## Work request
Out of the data below, copy every line with the string "frame".

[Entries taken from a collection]
[Start of section]

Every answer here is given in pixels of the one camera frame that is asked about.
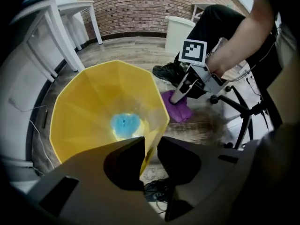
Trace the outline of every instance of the yellow trash can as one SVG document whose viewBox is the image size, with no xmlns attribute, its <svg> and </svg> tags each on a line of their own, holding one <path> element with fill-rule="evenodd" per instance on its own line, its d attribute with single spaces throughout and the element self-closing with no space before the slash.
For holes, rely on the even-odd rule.
<svg viewBox="0 0 300 225">
<path fill-rule="evenodd" d="M 122 113 L 137 114 L 141 120 L 139 136 L 145 137 L 143 172 L 169 116 L 151 72 L 120 60 L 83 70 L 57 97 L 50 142 L 59 161 L 119 141 L 111 120 Z"/>
</svg>

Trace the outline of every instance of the white table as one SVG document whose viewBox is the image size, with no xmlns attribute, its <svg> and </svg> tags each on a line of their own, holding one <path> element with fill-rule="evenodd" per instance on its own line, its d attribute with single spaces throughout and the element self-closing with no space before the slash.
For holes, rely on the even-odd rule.
<svg viewBox="0 0 300 225">
<path fill-rule="evenodd" d="M 192 22 L 195 22 L 194 19 L 200 19 L 200 14 L 203 13 L 203 11 L 205 10 L 205 8 L 207 8 L 210 5 L 214 5 L 215 3 L 193 3 L 192 5 L 194 5 L 194 11 L 193 11 L 193 15 L 192 15 Z M 196 14 L 197 8 L 202 9 L 203 11 Z"/>
<path fill-rule="evenodd" d="M 55 0 L 37 0 L 36 2 L 31 3 L 30 6 L 25 7 L 13 18 L 11 24 L 35 12 L 38 12 L 38 15 L 32 22 L 21 44 L 22 49 L 32 60 L 34 66 L 37 67 L 51 82 L 54 81 L 52 76 L 57 76 L 56 72 L 52 69 L 55 65 L 42 55 L 42 53 L 38 50 L 36 43 L 30 41 L 31 35 L 36 30 L 41 20 L 45 19 L 45 24 L 50 35 L 68 65 L 73 71 L 84 70 L 85 67 L 73 49 L 71 41 L 64 28 Z"/>
<path fill-rule="evenodd" d="M 76 32 L 75 32 L 75 18 L 74 15 L 76 13 L 82 12 L 86 9 L 89 10 L 90 13 L 90 18 L 93 24 L 93 28 L 98 40 L 99 44 L 102 44 L 102 39 L 100 36 L 100 32 L 99 32 L 99 27 L 97 24 L 97 20 L 96 20 L 96 16 L 95 16 L 95 11 L 94 11 L 94 7 L 93 7 L 93 2 L 94 1 L 76 1 L 76 2 L 70 2 L 70 3 L 65 3 L 65 4 L 60 4 L 58 5 L 58 9 L 60 11 L 60 15 L 61 16 L 67 16 L 68 22 L 67 22 L 67 28 L 70 32 L 70 35 L 76 45 L 76 47 L 78 48 L 78 50 L 81 50 L 81 45 L 80 42 L 78 41 Z"/>
</svg>

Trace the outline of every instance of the purple rag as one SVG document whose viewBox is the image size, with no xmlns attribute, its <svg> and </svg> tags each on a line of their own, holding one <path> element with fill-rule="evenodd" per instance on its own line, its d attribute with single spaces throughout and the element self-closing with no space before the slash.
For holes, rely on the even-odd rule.
<svg viewBox="0 0 300 225">
<path fill-rule="evenodd" d="M 184 122 L 189 119 L 193 112 L 187 106 L 187 97 L 183 97 L 177 104 L 172 104 L 170 98 L 173 95 L 174 90 L 170 90 L 161 94 L 165 107 L 170 115 L 176 122 Z"/>
</svg>

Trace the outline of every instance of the shoe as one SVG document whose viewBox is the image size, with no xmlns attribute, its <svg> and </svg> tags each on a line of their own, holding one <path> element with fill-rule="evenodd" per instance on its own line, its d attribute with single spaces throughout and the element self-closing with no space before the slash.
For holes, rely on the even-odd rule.
<svg viewBox="0 0 300 225">
<path fill-rule="evenodd" d="M 182 78 L 185 75 L 183 68 L 170 62 L 164 66 L 154 66 L 152 73 L 159 79 L 169 81 L 174 87 L 178 87 Z"/>
</svg>

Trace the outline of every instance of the brick wall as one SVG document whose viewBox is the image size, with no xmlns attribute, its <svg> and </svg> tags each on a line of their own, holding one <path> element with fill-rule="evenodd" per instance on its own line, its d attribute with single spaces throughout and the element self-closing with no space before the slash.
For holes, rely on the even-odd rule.
<svg viewBox="0 0 300 225">
<path fill-rule="evenodd" d="M 191 4 L 196 2 L 229 5 L 246 13 L 237 0 L 94 0 L 94 9 L 102 36 L 132 31 L 166 32 L 165 16 L 191 19 Z M 95 38 L 88 11 L 82 17 L 89 38 Z"/>
</svg>

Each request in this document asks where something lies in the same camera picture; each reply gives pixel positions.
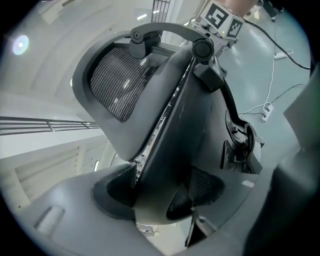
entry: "power strip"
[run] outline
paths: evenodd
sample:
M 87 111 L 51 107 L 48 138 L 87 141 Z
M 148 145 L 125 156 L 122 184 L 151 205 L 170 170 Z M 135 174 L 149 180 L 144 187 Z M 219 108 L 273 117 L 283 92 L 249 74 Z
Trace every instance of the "power strip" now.
M 264 115 L 263 115 L 263 117 L 262 117 L 262 121 L 263 121 L 263 122 L 268 121 L 268 119 L 269 119 L 272 111 L 274 110 L 274 107 L 273 107 L 273 106 L 268 106 L 268 107 L 266 107 L 266 109 L 267 109 L 267 110 L 264 110 Z

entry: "gray floor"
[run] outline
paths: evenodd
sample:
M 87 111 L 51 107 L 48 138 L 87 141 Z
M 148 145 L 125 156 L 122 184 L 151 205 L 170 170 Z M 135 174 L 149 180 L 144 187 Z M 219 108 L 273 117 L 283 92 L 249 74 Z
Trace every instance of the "gray floor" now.
M 297 21 L 287 12 L 280 13 L 276 22 L 271 22 L 264 9 L 259 11 L 259 19 L 252 17 L 251 22 L 265 29 L 285 50 L 292 49 L 294 60 L 310 66 L 308 39 Z M 227 69 L 226 81 L 233 94 L 238 113 L 265 103 L 271 82 L 274 51 L 280 52 L 269 39 L 256 28 L 245 24 L 238 37 L 240 40 L 231 50 L 220 57 L 220 64 Z M 293 64 L 288 58 L 274 62 L 273 83 L 268 101 L 274 100 L 286 89 L 296 84 L 307 84 L 309 70 Z M 250 122 L 258 136 L 265 140 L 261 152 L 263 167 L 275 167 L 287 154 L 299 149 L 298 141 L 283 112 L 303 90 L 297 86 L 273 104 L 273 112 L 267 122 L 261 115 L 245 114 L 241 118 Z M 251 111 L 263 112 L 263 107 Z

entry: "metal railing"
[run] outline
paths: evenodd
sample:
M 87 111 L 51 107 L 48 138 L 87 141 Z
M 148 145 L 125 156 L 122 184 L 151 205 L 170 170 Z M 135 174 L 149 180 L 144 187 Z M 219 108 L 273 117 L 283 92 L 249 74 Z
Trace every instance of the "metal railing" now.
M 170 0 L 154 0 L 151 22 L 166 22 Z
M 99 129 L 96 122 L 0 116 L 0 136 Z

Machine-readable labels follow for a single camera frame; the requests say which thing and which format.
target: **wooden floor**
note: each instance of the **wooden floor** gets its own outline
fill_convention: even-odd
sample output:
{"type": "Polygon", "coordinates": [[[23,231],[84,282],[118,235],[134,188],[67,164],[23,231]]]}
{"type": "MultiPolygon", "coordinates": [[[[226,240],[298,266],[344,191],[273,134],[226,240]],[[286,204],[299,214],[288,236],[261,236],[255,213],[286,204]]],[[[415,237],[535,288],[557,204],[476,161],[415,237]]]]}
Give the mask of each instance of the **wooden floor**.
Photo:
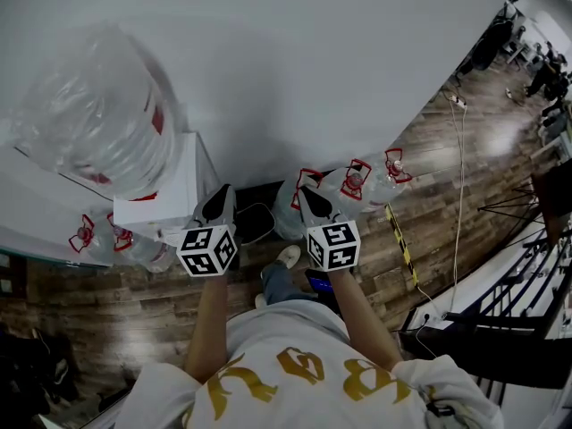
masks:
{"type": "MultiPolygon", "coordinates": [[[[528,81],[523,71],[504,62],[463,80],[460,94],[468,102],[468,113],[459,275],[479,266],[516,221],[479,213],[477,208],[509,198],[511,188],[533,170],[529,155],[540,147],[533,118],[545,102],[534,97],[520,106],[505,97],[506,87],[517,90],[528,81]]],[[[428,104],[393,145],[404,149],[406,168],[415,179],[392,206],[429,294],[452,280],[458,215],[459,148],[444,94],[428,104]]],[[[456,111],[460,127],[461,113],[456,111]]],[[[385,219],[365,215],[360,232],[357,277],[377,314],[391,328],[399,327],[423,296],[413,288],[385,219]]],[[[230,278],[230,315],[254,307],[261,289],[260,269],[283,246],[284,242],[270,240],[241,250],[242,267],[230,278]]],[[[304,285],[307,266],[303,257],[295,268],[296,279],[304,285]]],[[[0,300],[0,320],[22,336],[29,336],[30,328],[38,325],[68,338],[77,384],[87,395],[121,388],[123,378],[137,376],[147,362],[180,364],[197,316],[201,286],[180,265],[151,274],[141,267],[95,271],[29,263],[28,301],[0,300]]]]}

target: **white t-shirt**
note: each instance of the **white t-shirt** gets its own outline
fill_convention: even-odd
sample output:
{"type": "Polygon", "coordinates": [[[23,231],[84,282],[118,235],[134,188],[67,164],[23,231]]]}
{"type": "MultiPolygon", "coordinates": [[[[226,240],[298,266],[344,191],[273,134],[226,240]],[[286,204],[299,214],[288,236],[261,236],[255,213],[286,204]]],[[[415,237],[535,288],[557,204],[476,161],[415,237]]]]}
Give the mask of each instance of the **white t-shirt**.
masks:
{"type": "Polygon", "coordinates": [[[175,366],[145,366],[115,429],[424,428],[429,402],[469,427],[502,428],[499,408],[450,357],[389,373],[351,348],[341,319],[312,301],[231,319],[227,348],[229,363],[204,386],[175,366]]]}

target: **shoe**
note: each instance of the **shoe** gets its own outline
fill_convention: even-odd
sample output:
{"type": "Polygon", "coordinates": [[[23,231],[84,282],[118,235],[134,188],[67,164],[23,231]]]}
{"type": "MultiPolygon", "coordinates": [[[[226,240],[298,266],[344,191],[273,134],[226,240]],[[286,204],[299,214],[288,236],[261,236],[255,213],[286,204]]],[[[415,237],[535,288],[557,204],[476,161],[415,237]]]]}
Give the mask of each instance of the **shoe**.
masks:
{"type": "Polygon", "coordinates": [[[302,250],[298,245],[290,245],[282,250],[276,260],[282,261],[286,264],[286,268],[291,269],[299,261],[301,254],[302,250]]]}
{"type": "Polygon", "coordinates": [[[257,309],[268,306],[268,304],[266,303],[265,295],[263,293],[258,294],[257,297],[254,299],[254,306],[257,309]]]}
{"type": "Polygon", "coordinates": [[[48,356],[50,356],[52,354],[50,347],[47,346],[47,343],[44,340],[44,336],[42,335],[42,332],[39,329],[36,329],[36,328],[32,329],[32,337],[34,337],[36,340],[39,340],[42,342],[42,344],[46,347],[48,356]]]}
{"type": "Polygon", "coordinates": [[[67,375],[68,370],[68,361],[62,359],[55,365],[55,372],[54,372],[54,384],[57,386],[58,384],[62,384],[63,378],[67,375]]]}

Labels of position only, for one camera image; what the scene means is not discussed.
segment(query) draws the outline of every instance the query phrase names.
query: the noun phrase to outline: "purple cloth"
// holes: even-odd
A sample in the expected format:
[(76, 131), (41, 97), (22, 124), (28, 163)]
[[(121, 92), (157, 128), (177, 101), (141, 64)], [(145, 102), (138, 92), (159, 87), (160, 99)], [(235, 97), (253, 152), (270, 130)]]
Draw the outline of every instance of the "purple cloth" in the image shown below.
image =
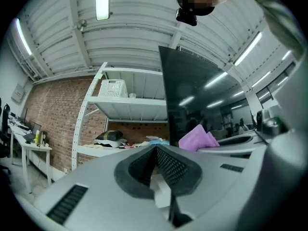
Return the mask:
[(219, 144), (213, 135), (206, 133), (199, 124), (179, 141), (179, 147), (184, 150), (195, 152), (200, 148), (218, 147)]

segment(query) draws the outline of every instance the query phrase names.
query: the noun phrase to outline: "white desk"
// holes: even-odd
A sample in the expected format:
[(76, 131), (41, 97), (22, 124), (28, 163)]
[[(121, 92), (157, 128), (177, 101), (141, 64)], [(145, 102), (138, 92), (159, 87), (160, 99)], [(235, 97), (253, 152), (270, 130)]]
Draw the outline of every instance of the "white desk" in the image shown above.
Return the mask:
[(13, 140), (14, 137), (17, 139), (18, 143), (22, 148), (22, 164), (23, 164), (23, 174), (24, 179), (26, 182), (26, 187), (29, 193), (32, 193), (29, 179), (28, 179), (28, 172), (27, 172), (27, 164), (29, 164), (29, 152), (32, 151), (40, 151), (46, 152), (46, 172), (47, 172), (47, 179), (48, 184), (51, 185), (51, 178), (50, 178), (50, 151), (51, 148), (47, 146), (36, 146), (34, 143), (26, 144), (26, 140), (24, 139), (25, 133), (19, 127), (11, 125), (8, 123), (12, 133), (11, 133), (11, 164), (13, 164)]

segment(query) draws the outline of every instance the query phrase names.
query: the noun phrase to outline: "ceiling light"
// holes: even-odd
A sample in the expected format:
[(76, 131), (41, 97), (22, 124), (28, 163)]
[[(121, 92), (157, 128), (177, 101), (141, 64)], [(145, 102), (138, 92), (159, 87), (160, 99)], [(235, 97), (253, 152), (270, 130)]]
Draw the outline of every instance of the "ceiling light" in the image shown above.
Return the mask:
[(255, 87), (257, 84), (259, 84), (269, 74), (270, 74), (270, 71), (268, 71), (260, 80), (258, 80), (255, 84), (253, 84), (252, 87)]
[(231, 108), (231, 109), (234, 110), (234, 109), (237, 109), (237, 108), (239, 108), (239, 107), (241, 107), (241, 105), (235, 106), (235, 107), (233, 107), (233, 108)]
[(282, 81), (280, 81), (277, 86), (280, 86), (287, 78), (288, 78), (288, 76), (286, 78), (284, 78)]
[(109, 0), (95, 0), (96, 5), (96, 19), (98, 21), (108, 19), (110, 14)]
[(183, 99), (183, 100), (179, 103), (179, 106), (184, 106), (184, 105), (190, 103), (192, 100), (194, 100), (194, 96), (189, 96), (188, 98)]
[(29, 55), (31, 55), (32, 52), (31, 52), (30, 47), (28, 46), (28, 43), (27, 43), (27, 41), (24, 37), (23, 31), (21, 30), (20, 21), (19, 21), (18, 18), (16, 19), (16, 26), (17, 26), (17, 31), (19, 33), (19, 37), (20, 37), (21, 41), (23, 42), (26, 51), (28, 52)]
[(233, 97), (236, 97), (236, 96), (238, 96), (238, 95), (240, 95), (240, 94), (242, 94), (242, 93), (244, 93), (244, 91), (240, 91), (240, 92), (238, 92), (237, 94), (234, 94)]
[(208, 83), (205, 87), (208, 88), (210, 86), (212, 86), (213, 84), (215, 84), (217, 81), (219, 81), (220, 79), (224, 78), (226, 75), (228, 75), (227, 72), (222, 73), (220, 76), (218, 76), (216, 79), (212, 80), (210, 83)]
[(211, 107), (216, 106), (216, 105), (218, 105), (218, 104), (220, 104), (222, 102), (223, 102), (223, 100), (222, 101), (218, 101), (216, 103), (212, 103), (212, 104), (208, 105), (207, 108), (211, 108)]
[(291, 51), (288, 51), (288, 52), (284, 55), (284, 57), (282, 58), (282, 61), (283, 61), (284, 59), (286, 59), (286, 58), (288, 57), (288, 55), (290, 55), (290, 53), (291, 53)]
[(262, 97), (259, 98), (259, 100), (261, 100), (262, 98), (264, 98), (266, 95), (268, 95), (270, 92), (268, 91), (267, 93), (265, 93)]
[(242, 55), (235, 61), (234, 65), (238, 66), (244, 59), (245, 57), (252, 51), (252, 49), (258, 44), (260, 39), (262, 38), (262, 33), (259, 32), (255, 39), (251, 42), (251, 44), (247, 47), (247, 49), (242, 53)]

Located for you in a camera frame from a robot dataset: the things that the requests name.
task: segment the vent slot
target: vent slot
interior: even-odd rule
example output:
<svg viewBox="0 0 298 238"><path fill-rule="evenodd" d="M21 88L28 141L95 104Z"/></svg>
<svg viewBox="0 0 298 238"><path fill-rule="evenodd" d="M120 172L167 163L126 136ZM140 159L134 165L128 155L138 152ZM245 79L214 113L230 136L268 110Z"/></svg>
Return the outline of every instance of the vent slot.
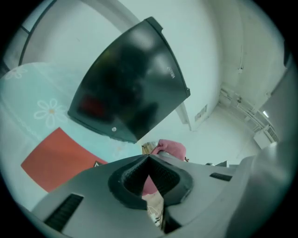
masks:
<svg viewBox="0 0 298 238"><path fill-rule="evenodd" d="M206 112L207 105L197 115L195 115L195 121L199 120Z"/></svg>
<svg viewBox="0 0 298 238"><path fill-rule="evenodd" d="M220 179L229 182L232 179L232 176L230 175L225 175L221 173L212 173L210 177L213 177L215 179Z"/></svg>
<svg viewBox="0 0 298 238"><path fill-rule="evenodd" d="M83 200L82 196L71 194L64 202L46 219L45 224L62 231L63 227L69 221L79 204Z"/></svg>
<svg viewBox="0 0 298 238"><path fill-rule="evenodd" d="M267 132L275 142L278 142L278 136L276 135L275 131L272 129L271 126L268 128Z"/></svg>

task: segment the pink cloth
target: pink cloth
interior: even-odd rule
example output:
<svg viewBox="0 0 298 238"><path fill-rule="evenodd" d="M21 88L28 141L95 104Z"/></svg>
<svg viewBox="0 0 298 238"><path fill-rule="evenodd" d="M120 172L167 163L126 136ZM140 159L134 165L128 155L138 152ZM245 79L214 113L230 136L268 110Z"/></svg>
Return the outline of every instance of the pink cloth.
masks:
<svg viewBox="0 0 298 238"><path fill-rule="evenodd" d="M155 147L151 154L158 154L160 151L165 151L182 161L184 161L186 154L186 148L184 147L184 145L167 139L160 139L157 147ZM143 196L147 194L153 194L155 192L157 192L157 188L150 176L148 176L144 184Z"/></svg>

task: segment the white wall
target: white wall
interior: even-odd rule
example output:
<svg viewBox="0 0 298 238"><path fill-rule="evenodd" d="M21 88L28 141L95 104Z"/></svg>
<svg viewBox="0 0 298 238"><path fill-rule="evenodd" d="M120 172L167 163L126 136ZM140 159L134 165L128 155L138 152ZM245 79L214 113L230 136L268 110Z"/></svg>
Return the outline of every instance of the white wall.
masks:
<svg viewBox="0 0 298 238"><path fill-rule="evenodd" d="M223 40L223 88L259 109L285 72L284 39L252 1L210 0L210 4Z"/></svg>
<svg viewBox="0 0 298 238"><path fill-rule="evenodd" d="M93 0L84 1L95 6ZM203 119L195 122L195 115L206 104L205 116L212 113L221 85L221 43L210 7L204 0L119 0L113 3L117 2L127 9L122 8L122 11L136 19L153 16L164 28L163 34L191 91L185 107L191 129L196 129ZM119 22L111 15L98 12L79 0L57 1L36 28L23 63L56 62L86 72L121 34Z"/></svg>
<svg viewBox="0 0 298 238"><path fill-rule="evenodd" d="M80 0L59 0L35 29L23 64L52 62L86 73L121 32Z"/></svg>
<svg viewBox="0 0 298 238"><path fill-rule="evenodd" d="M145 135L140 143L159 139L180 142L186 147L187 158L199 164L241 160L260 151L253 140L253 133L245 124L218 106L196 132L185 130L186 125L178 121L176 113L170 114Z"/></svg>
<svg viewBox="0 0 298 238"><path fill-rule="evenodd" d="M191 96L185 100L192 129L195 115L208 104L206 116L218 102L221 84L221 43L210 6L204 0L120 0L137 18L153 16L163 27Z"/></svg>
<svg viewBox="0 0 298 238"><path fill-rule="evenodd" d="M27 37L28 33L25 32L22 28L19 28L10 41L3 56L3 61L10 70L19 65L20 56L22 54L22 50Z"/></svg>
<svg viewBox="0 0 298 238"><path fill-rule="evenodd" d="M27 17L27 19L23 22L22 26L27 29L27 31L31 31L36 21L43 14L46 8L53 2L53 0L43 0Z"/></svg>

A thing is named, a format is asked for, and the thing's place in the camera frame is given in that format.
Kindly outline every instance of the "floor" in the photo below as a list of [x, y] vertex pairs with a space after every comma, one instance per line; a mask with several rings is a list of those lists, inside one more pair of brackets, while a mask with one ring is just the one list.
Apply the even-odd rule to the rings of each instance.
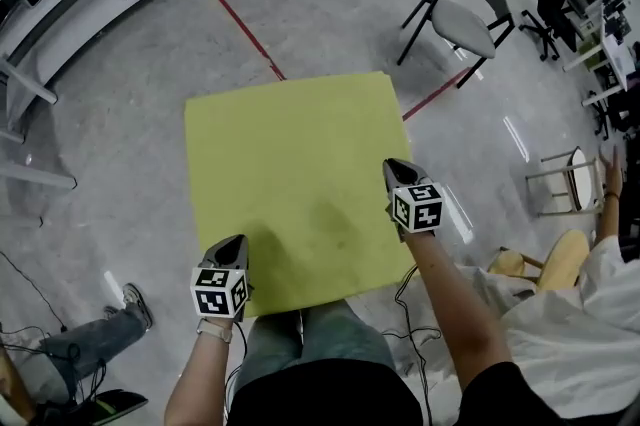
[[[227, 0], [287, 78], [381, 70], [408, 111], [474, 57], [454, 53], [425, 27], [405, 63], [400, 24], [419, 0]], [[481, 0], [461, 0], [491, 19]], [[513, 12], [536, 0], [509, 0]], [[462, 89], [450, 88], [413, 115], [406, 128], [416, 162], [446, 184], [457, 213], [440, 236], [452, 256], [487, 266], [501, 245], [543, 259], [557, 237], [587, 217], [537, 219], [553, 209], [550, 188], [528, 189], [524, 176], [540, 157], [576, 145], [597, 153], [595, 122], [580, 101], [596, 82], [583, 68], [563, 73], [542, 63], [536, 43], [514, 31], [497, 58]], [[276, 81], [277, 77], [218, 0], [149, 0], [93, 41], [55, 82], [59, 102], [30, 114], [24, 146], [4, 142], [7, 157], [74, 175], [61, 191], [2, 181], [0, 211], [41, 215], [38, 230], [0, 226], [1, 250], [42, 288], [60, 316], [78, 325], [114, 297], [105, 272], [146, 293], [157, 327], [109, 365], [105, 388], [150, 399], [119, 424], [158, 424], [195, 337], [196, 319], [178, 284], [198, 259], [189, 204], [183, 108], [189, 97]], [[1, 262], [6, 330], [55, 319], [33, 289]], [[415, 324], [426, 317], [419, 283], [407, 292]], [[352, 300], [376, 328], [402, 328], [394, 289]], [[411, 369], [405, 344], [399, 366]], [[234, 340], [230, 368], [241, 358]], [[415, 371], [408, 380], [416, 386]]]

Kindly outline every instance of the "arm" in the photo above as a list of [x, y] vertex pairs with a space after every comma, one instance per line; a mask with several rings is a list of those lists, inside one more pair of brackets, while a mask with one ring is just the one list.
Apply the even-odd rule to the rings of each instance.
[[405, 233], [464, 390], [482, 371], [511, 361], [502, 327], [439, 241], [430, 233]]
[[[208, 321], [231, 329], [230, 319]], [[187, 367], [176, 384], [164, 414], [166, 426], [222, 426], [224, 376], [229, 345], [202, 333], [198, 336]]]
[[600, 152], [600, 160], [606, 169], [607, 196], [604, 201], [604, 209], [598, 221], [596, 230], [597, 245], [609, 236], [618, 235], [618, 221], [620, 208], [620, 194], [622, 193], [622, 171], [617, 147], [613, 148], [613, 159], [608, 161]]
[[30, 422], [36, 416], [36, 405], [29, 396], [18, 370], [2, 346], [0, 346], [0, 393], [25, 421]]

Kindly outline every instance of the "yellow chair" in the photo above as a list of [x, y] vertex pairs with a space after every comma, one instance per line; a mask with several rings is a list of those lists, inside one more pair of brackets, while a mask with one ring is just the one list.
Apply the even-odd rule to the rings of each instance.
[[[489, 273], [525, 278], [534, 282], [539, 291], [570, 289], [576, 285], [580, 267], [589, 255], [589, 242], [583, 232], [565, 232], [541, 263], [514, 250], [500, 247], [500, 254], [489, 267]], [[538, 277], [525, 275], [526, 265], [540, 269]]]

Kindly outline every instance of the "wristwatch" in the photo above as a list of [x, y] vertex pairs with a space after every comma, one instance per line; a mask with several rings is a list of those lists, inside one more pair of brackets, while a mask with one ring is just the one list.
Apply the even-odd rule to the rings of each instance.
[[217, 337], [218, 339], [223, 340], [227, 344], [231, 342], [231, 338], [233, 337], [233, 332], [231, 332], [231, 330], [227, 330], [226, 328], [222, 328], [221, 326], [209, 323], [206, 319], [200, 320], [196, 332], [198, 332], [198, 335], [200, 335], [202, 332], [212, 335], [214, 337]]

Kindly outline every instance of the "sneaker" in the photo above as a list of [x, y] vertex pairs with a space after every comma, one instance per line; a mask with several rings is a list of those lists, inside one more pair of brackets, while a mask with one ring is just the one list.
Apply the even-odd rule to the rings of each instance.
[[149, 330], [153, 326], [153, 318], [151, 317], [151, 312], [149, 311], [147, 304], [144, 303], [144, 299], [142, 298], [142, 294], [138, 288], [133, 284], [125, 284], [122, 286], [122, 295], [125, 307], [132, 304], [140, 309], [146, 328]]
[[104, 309], [102, 309], [102, 317], [106, 320], [109, 320], [113, 316], [115, 316], [117, 312], [118, 309], [112, 307], [111, 305], [107, 305]]

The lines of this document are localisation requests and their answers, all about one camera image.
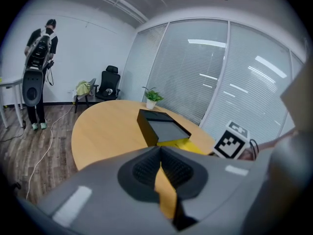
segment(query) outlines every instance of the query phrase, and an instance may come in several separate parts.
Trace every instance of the white table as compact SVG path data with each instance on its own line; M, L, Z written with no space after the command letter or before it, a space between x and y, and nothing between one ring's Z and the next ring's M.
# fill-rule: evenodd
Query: white table
M20 122L21 127L23 127L22 117L21 117L21 113L19 110L19 106L18 106L18 100L19 100L20 108L21 108L21 110L23 109L21 84L22 84L21 78L5 78L2 80L2 82L0 82L0 88L6 87L7 89L9 89L9 88L13 89L14 106L15 106L16 115L18 116L18 120ZM3 120L4 126L6 128L8 128L8 123L5 119L4 110L3 110L3 100L2 100L1 92L0 92L0 113L1 113L1 117Z

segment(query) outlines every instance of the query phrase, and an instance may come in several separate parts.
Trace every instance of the potted plant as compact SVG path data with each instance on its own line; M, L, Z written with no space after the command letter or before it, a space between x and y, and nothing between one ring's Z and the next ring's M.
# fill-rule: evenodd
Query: potted plant
M149 110L152 110L156 103L158 101L161 101L163 100L163 98L159 95L158 92L155 92L153 89L155 89L155 87L151 88L151 89L148 89L146 87L142 87L142 88L145 88L145 96L147 98L147 105L146 107L149 109Z

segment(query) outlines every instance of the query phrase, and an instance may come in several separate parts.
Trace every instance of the sneaker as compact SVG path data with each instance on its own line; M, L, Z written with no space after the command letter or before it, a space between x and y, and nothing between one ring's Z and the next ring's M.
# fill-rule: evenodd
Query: sneaker
M34 130L34 131L36 131L36 130L38 129L37 123L33 123L31 126L33 127L33 130Z
M47 120L45 120L44 123L40 123L40 127L42 130L44 130L45 128L47 128Z

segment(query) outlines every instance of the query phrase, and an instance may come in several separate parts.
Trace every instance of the black pants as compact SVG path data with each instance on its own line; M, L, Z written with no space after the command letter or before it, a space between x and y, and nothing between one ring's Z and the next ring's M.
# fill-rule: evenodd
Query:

[End of section]

## Answer section
Every answer here is given in pixels of the one camera frame that is asked about.
Machine-readable labels follow for a single camera frame; the requests say which thing and which format.
Located for you in a camera frame from a robot dataset: the things that the requests name.
A thing is named, a format is asked for, and the thing's place in the camera frame is given in that format.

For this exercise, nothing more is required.